The symbiotic fermentation also breaks down sugar to carbon dioxide and small amounts alcohol. This is why kombucha has been called “the champagne of health.” Commercial kombucha usually contains less than 0.5% of alcohol, which is FDA-approved for non-alcoholic labels.

It is important to use only high-quality ingredients when you make your own kombucha. You should choose a non-herbal, unflavored black or green tea with plain white or turbinado sugar to avoid flavors and oils that can compromise the brew. The sweetener is used to feed the SCOBY, which will then convert it into vitamins and antioxidants.

Scobys

A scoby is made up of bacteria and fungi that form a symbiotic partnership and make kombucha. You can purchase a starter online, get a scoby by asking friends or family who make kombucha to give it to you or attend a workshop that will provide the starter.
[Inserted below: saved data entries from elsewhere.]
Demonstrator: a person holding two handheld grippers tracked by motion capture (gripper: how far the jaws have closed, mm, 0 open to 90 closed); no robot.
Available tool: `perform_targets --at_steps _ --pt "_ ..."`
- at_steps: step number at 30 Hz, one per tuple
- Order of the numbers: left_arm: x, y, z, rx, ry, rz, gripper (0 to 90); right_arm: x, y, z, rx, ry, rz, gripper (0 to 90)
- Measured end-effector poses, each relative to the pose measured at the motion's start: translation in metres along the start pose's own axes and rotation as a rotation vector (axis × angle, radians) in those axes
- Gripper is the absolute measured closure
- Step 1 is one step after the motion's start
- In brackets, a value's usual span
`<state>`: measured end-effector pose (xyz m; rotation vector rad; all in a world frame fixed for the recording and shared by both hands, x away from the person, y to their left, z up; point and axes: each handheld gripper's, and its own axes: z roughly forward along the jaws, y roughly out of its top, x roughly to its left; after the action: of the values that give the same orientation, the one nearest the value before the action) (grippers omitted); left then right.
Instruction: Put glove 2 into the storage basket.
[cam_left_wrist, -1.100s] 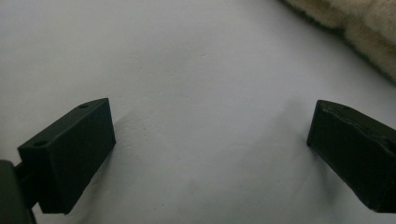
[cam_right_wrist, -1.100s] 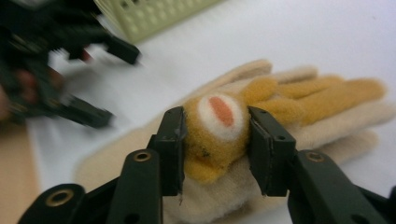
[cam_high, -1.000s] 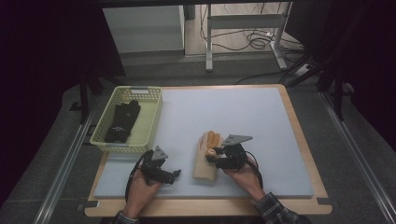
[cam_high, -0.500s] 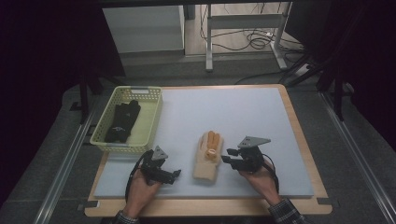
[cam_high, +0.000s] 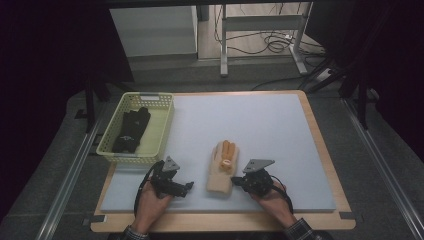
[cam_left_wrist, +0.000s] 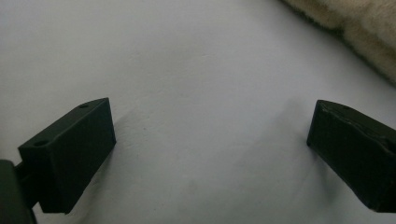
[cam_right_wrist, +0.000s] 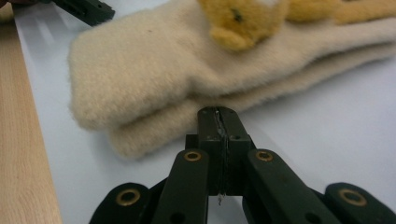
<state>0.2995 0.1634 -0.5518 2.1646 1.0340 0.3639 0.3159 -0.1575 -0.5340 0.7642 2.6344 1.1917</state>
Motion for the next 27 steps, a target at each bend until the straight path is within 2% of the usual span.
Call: perform_targets --at_steps 13,27 --pt "0.0 0.0 0.0 0.0 0.0 0.0 1.3 0.012 0.014 0.019 0.003 0.02 -0.024 87.3" --pt "0.001 0.0 0.0 -0.004 -0.002 -0.007 2.1 0.017 0.027 0.037 -0.006 0.008 -0.01 87.5"
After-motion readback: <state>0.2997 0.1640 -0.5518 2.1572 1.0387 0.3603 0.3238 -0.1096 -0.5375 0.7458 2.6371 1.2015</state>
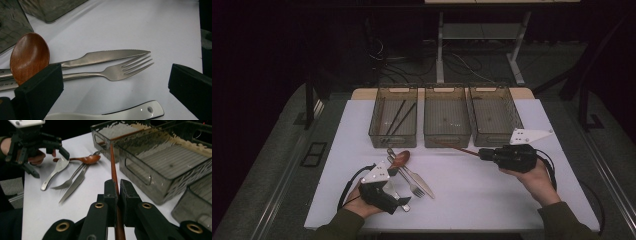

Once the tea has cooled to room temperature, pour it into your brewing vessel and add the scoby (store-bought is fine). Cover the scoby with a tightly-woven cloth, such as an old teeshirt or bandana. This allows airflow, but keeps fruit flies out and dust out.

Place your jar somewhere warm and dark. Ferment it for 7-10days. Check the jar periodically and gently touch the surface. If it feels nubbly, rough or patchy, this is normal; the scoby will become smooth and more uniform with each batch of kombucha you brew. Keep your jars from the sunlight as light can cause kombucha’s taste to be vinegary.

Storage

When storing your Kombucha, find a dark spot where the temperature won’t fluctuate too much. A large cabinet or closet is a good choice if you open and close it often enough. If you do choose to store your brew in a cupboard, consider keeping a jar of starter tea nearby in case you want to re-start a batch.

Always use sterile equipment and clean hands when handling a SCOBY. It is also important to test your Kombucha regularly for harmful fungi and bacteria.

If you discover mold or fungi on your scoby, discard them and start over. Use the starter liquid in your SCOBY Hotel for your next batch. Continue this process until you have a constant supply. Enjoy!